(Problem details): Copy each line below exactly as it appears. Pictures are to be omitted.

(Supplied material):
-*-*-
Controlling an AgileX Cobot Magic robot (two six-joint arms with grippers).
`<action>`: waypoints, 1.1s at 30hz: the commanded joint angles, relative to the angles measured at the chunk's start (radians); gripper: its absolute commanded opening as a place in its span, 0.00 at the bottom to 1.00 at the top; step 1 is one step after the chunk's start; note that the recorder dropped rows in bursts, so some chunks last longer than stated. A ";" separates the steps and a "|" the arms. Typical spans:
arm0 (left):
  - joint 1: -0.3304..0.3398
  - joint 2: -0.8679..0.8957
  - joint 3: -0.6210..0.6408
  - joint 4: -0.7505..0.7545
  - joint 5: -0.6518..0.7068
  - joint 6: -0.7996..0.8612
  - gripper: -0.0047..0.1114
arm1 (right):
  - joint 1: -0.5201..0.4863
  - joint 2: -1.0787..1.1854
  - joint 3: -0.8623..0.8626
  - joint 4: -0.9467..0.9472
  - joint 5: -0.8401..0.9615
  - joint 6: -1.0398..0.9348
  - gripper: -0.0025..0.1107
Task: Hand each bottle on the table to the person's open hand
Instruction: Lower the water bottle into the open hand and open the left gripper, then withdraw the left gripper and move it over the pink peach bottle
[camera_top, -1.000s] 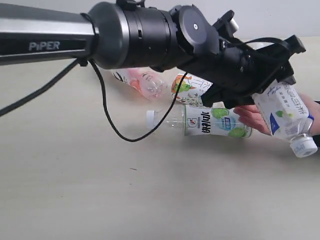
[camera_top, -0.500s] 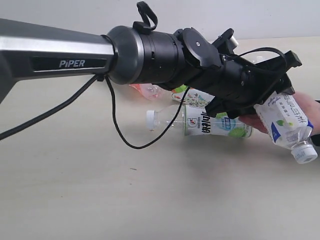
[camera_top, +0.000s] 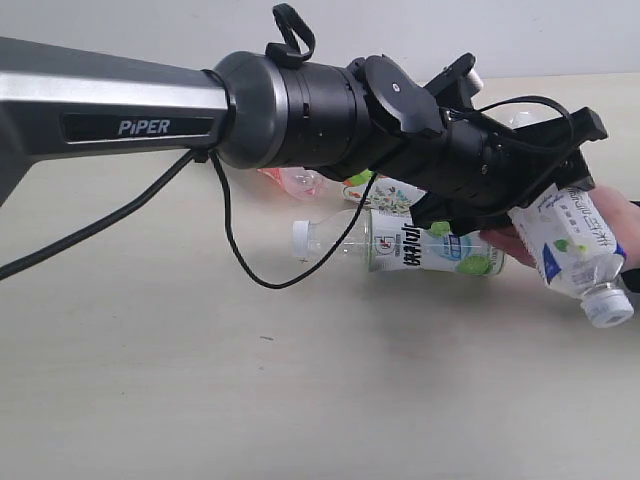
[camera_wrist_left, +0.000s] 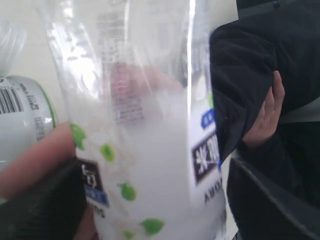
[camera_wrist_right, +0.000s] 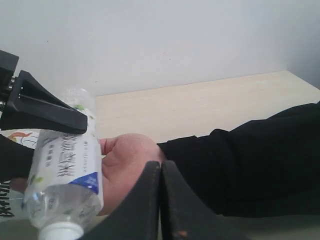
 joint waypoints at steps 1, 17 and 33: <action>-0.005 0.002 -0.004 0.001 0.002 0.030 0.69 | 0.002 -0.006 0.004 -0.004 -0.008 0.000 0.02; 0.012 -0.060 -0.004 0.035 0.093 0.056 0.70 | 0.002 -0.006 0.004 -0.004 -0.008 0.000 0.02; 0.150 -0.281 -0.004 0.286 0.487 0.129 0.69 | 0.002 -0.006 0.004 -0.004 -0.008 0.000 0.02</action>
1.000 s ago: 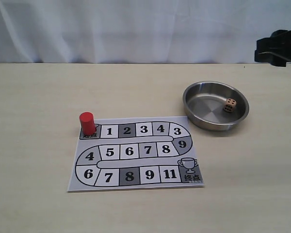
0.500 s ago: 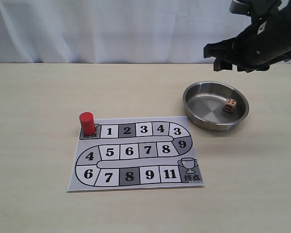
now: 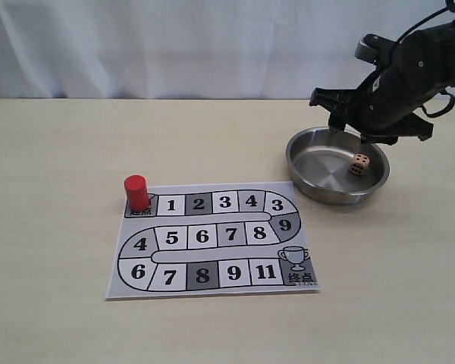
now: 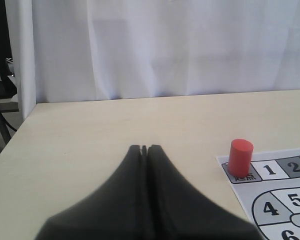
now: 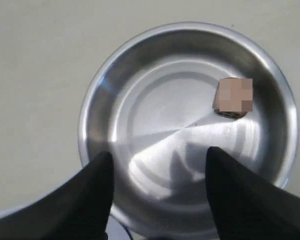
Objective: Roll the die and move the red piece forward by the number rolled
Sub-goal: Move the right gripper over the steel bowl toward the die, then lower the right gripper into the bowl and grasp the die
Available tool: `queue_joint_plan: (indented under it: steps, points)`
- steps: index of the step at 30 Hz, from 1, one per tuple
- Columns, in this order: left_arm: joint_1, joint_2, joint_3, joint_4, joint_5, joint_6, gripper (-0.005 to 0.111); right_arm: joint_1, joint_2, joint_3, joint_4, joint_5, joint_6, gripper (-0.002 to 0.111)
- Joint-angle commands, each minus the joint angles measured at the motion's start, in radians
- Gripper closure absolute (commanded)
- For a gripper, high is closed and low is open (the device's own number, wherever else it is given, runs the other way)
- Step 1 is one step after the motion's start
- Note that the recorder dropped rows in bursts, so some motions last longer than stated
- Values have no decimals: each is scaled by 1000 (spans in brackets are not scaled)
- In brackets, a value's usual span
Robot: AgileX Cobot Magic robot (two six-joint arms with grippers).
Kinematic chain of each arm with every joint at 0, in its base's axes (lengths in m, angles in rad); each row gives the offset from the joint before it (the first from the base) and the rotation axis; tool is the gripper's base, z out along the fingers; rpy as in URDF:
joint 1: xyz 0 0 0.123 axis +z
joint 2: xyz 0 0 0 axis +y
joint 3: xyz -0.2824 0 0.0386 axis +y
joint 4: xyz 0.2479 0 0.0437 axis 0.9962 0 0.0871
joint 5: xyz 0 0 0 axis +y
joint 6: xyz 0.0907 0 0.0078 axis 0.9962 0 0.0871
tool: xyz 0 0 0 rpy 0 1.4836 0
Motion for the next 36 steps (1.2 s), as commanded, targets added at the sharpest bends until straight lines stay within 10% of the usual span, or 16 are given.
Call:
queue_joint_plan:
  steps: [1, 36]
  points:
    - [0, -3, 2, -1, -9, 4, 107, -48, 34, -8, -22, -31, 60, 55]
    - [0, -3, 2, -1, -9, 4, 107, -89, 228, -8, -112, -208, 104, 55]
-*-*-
(Reply):
Controlling an AgileX Cobot Magic robot (two six-joint arms with grippers).
`<action>`: waypoints, 1.1s at 30hz: the commanded joint angles, relative to the angles measured at the chunk's start (radians); gripper: its absolute commanded opening as a place in its span, 0.00 at the bottom to 1.00 at the top; step 1 is one step after the chunk's start; note that the recorder dropped rows in bursts, so some chunks last longer than stated. A ";" separates the steps and a "|" the arms. Typical spans:
arm0 (left):
  - joint 1: -0.3304..0.3398
  - joint 2: -0.8679..0.8957
  - joint 3: -0.6210..0.6408
  - joint 4: -0.7505..0.7545
  - joint 5: -0.6518..0.7068
  - joint 6: -0.7996..0.8612
  - gripper: -0.0047..0.1114
arm1 (right):
  - joint 1: -0.5201..0.4863
  - joint 2: -1.0787..1.1854
  - joint 3: -0.8623..0.8626
  - joint 4: -0.9467..0.9472
  - joint 5: -0.8401..0.9615
  - joint 6: -1.0398..0.9348
  - gripper: -0.0025..0.1107
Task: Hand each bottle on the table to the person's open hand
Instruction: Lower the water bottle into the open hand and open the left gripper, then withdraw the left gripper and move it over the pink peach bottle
[camera_top, -1.000s] 
[camera_top, -0.500s] 
[camera_top, +0.000s] 
[camera_wrist_left, +0.000s] 
[camera_wrist_right, +0.000s] 
 joint waypoints at steps 1, 17 and 33: <action>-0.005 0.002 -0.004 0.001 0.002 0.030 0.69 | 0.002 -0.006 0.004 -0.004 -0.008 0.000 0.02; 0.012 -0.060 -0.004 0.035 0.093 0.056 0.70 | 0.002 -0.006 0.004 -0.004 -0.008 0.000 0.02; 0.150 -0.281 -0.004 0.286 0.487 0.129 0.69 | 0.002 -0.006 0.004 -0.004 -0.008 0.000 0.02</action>
1.000 s ago: 
0.500 s ago: 
now: 
now: 
now: 
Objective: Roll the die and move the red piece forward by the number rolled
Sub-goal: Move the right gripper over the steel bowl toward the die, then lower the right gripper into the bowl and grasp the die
Available tool: `queue_joint_plan: (indented under it: steps, points)`
- steps: index of the step at 30 Hz, from 1, one per tuple
- Columns, in this order: left_arm: joint_1, joint_2, joint_3, joint_4, joint_5, joint_6, gripper (-0.005 to 0.111); right_arm: joint_1, joint_2, joint_3, joint_4, joint_5, joint_6, gripper (-0.002 to 0.111)
- Joint-angle commands, each minus the joint angles measured at the motion's start, in radians
- Gripper closure absolute (commanded)
- For a gripper, high is closed and low is open (the device's own number, wherever else it is given, runs the other way)
- Step 1 is one step after the motion's start
- Note that the recorder dropped rows in bursts, so some motions last longer than stated
- Values have no decimals: each is scaled by 1000 (spans in brackets are not scaled)
- In brackets, a value's usual span
Robot: AgileX Cobot Magic robot (two six-joint arms with grippers).
Kinematic chain of each arm with every joint at 0, in its base's axes (lengths in m, angles in rad); each row gives the offset from the joint before it (the first from the base) and the rotation axis; tool is the gripper's base, z out along the fingers; rpy as in URDF:
joint 1: xyz 0 0 0.123 axis +z
joint 2: xyz 0 0 0 axis +y
joint 3: xyz -0.2824 0 0.0386 axis +y
joint 4: xyz 0.2479 0 0.0437 axis 0.9962 0 0.0871
joint 5: xyz 0 0 0 axis +y
joint 6: xyz 0.0907 0 0.0078 axis 0.9962 0 0.0871
tool: xyz 0 0 0 rpy 0 1.4836 0
Motion for the next 36 steps (1.2 s), as commanded, targets added at the sharpest bends until straight lines stay within 10% of the usual span, or 16 are given.
Call:
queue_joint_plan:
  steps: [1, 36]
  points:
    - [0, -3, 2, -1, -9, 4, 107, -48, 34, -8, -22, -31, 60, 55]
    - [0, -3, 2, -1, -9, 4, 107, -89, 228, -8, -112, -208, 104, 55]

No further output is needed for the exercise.